Fine. I don't claim that an areally modest civilization can't colonize and
exert political control over a much larger region. But I'm afraid we may be
losing track of the linguistic issues. What started this whole thread was my
objection to the theory that the Etruscan _language_ came by sea from the
East, and the startlingly widespread willingness to misinterpret the Lemnian
inscriptions as evidence for this theory. If you think the Etruscan language
came from Troy or its North Aegean allies, you should present more than
hand-waving arguments about what High Culture can do.
>There is evidence that the Trojans were a small bunch, in the fact
>that their armies are described as being multi-lingual, whereas the Greeks
>were pretty clearly multilingual. (Now just where in the Iliad is that?)
>Clearly they were not able to match the Greeks in putting fellow-speakers
>(so to speak) in the field, and their forces were composed largely of the
>tributary forces of other states, of other languages. This does not
>suggest that the native Trojans were ever a large group. (Nor are they
>very distinctive archeologically, as far as I know.)
I'm not sure what you're getting at here. If the native Trojans constituted
a small elite dominating a polyglot assortment of other peoples (which is
perfectly plausible per se, given the opportunity for acquiring great wealth
by controlling traffic on the Hellespont, and between Europe and Anatolia),
and they or their descendants set up shop in Etruria, one would expect the
linguistic result to be a Trojan superstrate in the native language, like
the Norman element in English or the Doric in Latin (poena, machina, etc.).
The language spoken in Etruria, viz. Etruscan, would remain non-Trojan (or
non-North Aegean) in its essential features.
OTOH the claim that Etruscan originated as a creole between Trojan and the
native speech, or as a Mischsprache based on tributary languages, can't be
taken seriously. Etruscan doesn't have the analytic structure of such forms
of speech. The case-system, participles, and fairly complex morphology of
enclitic demonstratives wouldn't have survived the process of creolization.
The bottom line is that whatever happened _politically_ in Etruria during
1200-700 BCE, the _linguistic_ community of Etruscan-speakers remained
intact. Claims that the entire community immigrated en masse from the East
run afoul of archaeology _and_ linguistics.
>I am not exactly the only person to say that Etruscan civilization
>did not arise semi-miraculously in Tuscany as a result of Greek and
>Phonecian contacts that can only be shown to have been significant in
>Campania. Since a date of 1200 is too early for real Etruscans in Italy, I
>would imagine that most migrationists must posit an interlude somewhere in
>the northern Aegean, or not far from it.

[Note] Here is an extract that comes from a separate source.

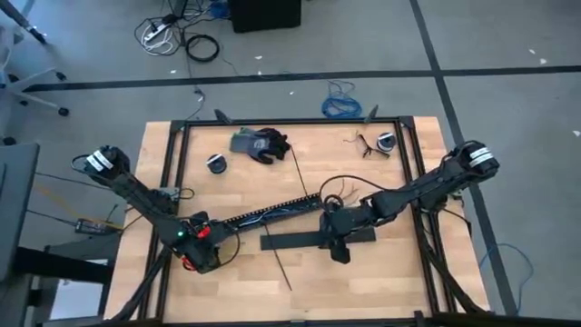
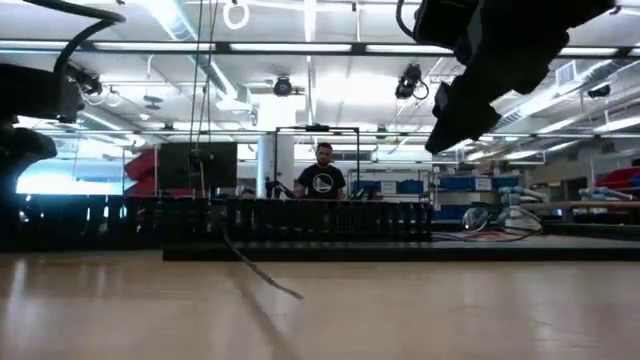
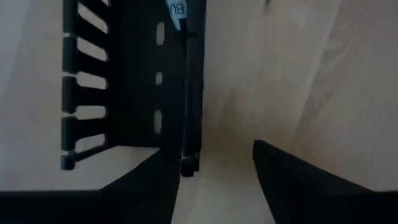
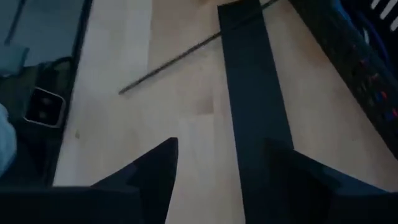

By "real Etruscans" I presume you mean "bearers of Etruscan culture such as
one finds in a coffee-table book". I don't deny the migration of substantial
cultural elements from the NE Mediterranean to Etruria, without which the
coffee-table books would be vastly different. But again we're losing sight
of the linguistics.
To a limited extent we can peel back the cultural superstrate by looking at
the Etruscan pantheon, minus the obvious Hellenic figures (Aplu, Artumes,
etc.) and Etruscanized Olympians (Tin, Turan, etc.). We are left with such
deities as Aisu, Calu, Cautha, Cel, Leinth, Manth, Vanth, and Veltha. Their
names are evidently native Etruscan, and they were not (to any of our
knowledge) imported from the Aegean, the Troad, or greater Anatolia.
Having dismissed (correctly I hope) the Eastern sea-route, one can still ask
when and by which route the Etruscan-speaking community came to Etruria. I
can't answer this, but I think the best approach is a thorough analysis of
substratal material. The Tuscan hydronyms Albinia, Alma, Armenta, Arnus, and
Auser (with Albula = Tiberis) have been interpreted as "Old European" and
pre-Etruscan. This is difficult to assess: do these names actually contain
"Old European" elements, or are they Latinized Etruscan, or from some other
Someone recently cast doubt on the whole program of using toponyms to deduce
anything, citing the obliteration of native names in Texas and elsewhere by
the Spanish bureaucracy. This sort of objection only applies when there is a
literate bureaucratic class. To our knowledge, literacy didn't reach Etruria
until ca. 700 BCE, so arguments from toponyms should have some validity. The
problem is the large volume of unedited medieval archival material.